Elgar dedicou a obra aos “meus amigos nela retratados”; cada variação mostra um retrato emotivo de algumas de suas relações sociais mais próximas, o que é explorado de forma individualizada pelos bailarinos da CISNE NEGRO CIA. DE DANÇA, unindo o “antigo” ao “novo”.

FICHA TÉCNICA

Coreografia
Dany Bittencourt
Música
Edward Elgar “Variações de Enigma”
Figurinos
Fábio Namatame
Assistente de Coreografia
Patrícia Alquezar
Desenho de Luz
Cristiano Paes
Ano
2017

SOBRE O COREÓGRAFO

DANY BITTENCOURT

De nome artístico Dany Bittencourt iniciou seus estudos no Estúdio de Ballet Cisne Negro aos 3 anos de idade e formou-se pela Royal Academy of Dancing de London, no nível advanced. Fez aulas de aperfeiçoamento em balé clássico em Londres com Merly Park e Shirley Graham, entre outros.
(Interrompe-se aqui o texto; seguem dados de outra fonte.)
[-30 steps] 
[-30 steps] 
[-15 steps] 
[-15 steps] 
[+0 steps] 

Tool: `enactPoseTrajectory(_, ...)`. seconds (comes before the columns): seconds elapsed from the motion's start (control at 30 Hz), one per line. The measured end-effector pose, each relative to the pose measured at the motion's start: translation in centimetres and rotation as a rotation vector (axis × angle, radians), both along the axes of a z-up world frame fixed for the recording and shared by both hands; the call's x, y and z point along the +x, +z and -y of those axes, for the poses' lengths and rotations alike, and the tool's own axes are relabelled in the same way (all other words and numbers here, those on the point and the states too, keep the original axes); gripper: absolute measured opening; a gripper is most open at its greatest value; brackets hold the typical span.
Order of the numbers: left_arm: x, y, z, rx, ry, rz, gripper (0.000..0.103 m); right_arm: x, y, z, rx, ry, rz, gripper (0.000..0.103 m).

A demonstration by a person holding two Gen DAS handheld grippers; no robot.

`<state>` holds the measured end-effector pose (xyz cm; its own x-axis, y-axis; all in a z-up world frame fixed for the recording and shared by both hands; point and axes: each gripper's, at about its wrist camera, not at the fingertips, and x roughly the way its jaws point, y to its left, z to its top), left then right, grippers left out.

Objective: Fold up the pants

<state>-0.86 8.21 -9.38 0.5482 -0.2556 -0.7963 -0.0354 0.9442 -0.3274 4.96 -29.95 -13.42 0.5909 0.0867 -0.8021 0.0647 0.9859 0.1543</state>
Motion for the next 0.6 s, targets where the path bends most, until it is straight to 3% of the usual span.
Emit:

Aprimorou-se em técnica clássica e contemporânea, permanecendo 6 meses no Les Ballets Jazz de Montreal e 6 meses no Le Grand Ballet Canadien Foi, por 20 anos, bailarina da cisne negro cia. de dança, tendo se apresentado por todo o Brasil e por países como África, Escócia, Espanha, Inglaterra, Estados Unidos, Argentina, Canadá, Uruguai, Alemanha, Paraguai, Chile, interpretando obras e atuando como assistente de importantes coreógrafos e professores nacionais e internacionais, como Mark Baldwin (Inglaterra), Gigi Caciuleanu, Patrick Delcroix (França), Itizik Galili (Holanda), Victor Navarro (Espanha), Marc de Graef (Portugal), entre outros. É Diretora de Ensaios da cisne negro cia. de dança, onde também atua como coreógrafa, tendo em seu currículo obras criadas especialmente para a Companhia: : Baobá (2010, com direção geral de José Possi Neto), Abacadá (2009 – Direção Coreográfica), Forrolins (2009), Atmosferas (2006); A Viagem de Quixote (2005), Anéis (2003), Em Caso de…(2001) e Vem Dançar (2000), além de obras como “coreógrafa convidada”: Forrolins (Chile), Imagens Sonoras (Balé da Cidade de Taubaté), Don Giovanni (São Paulo).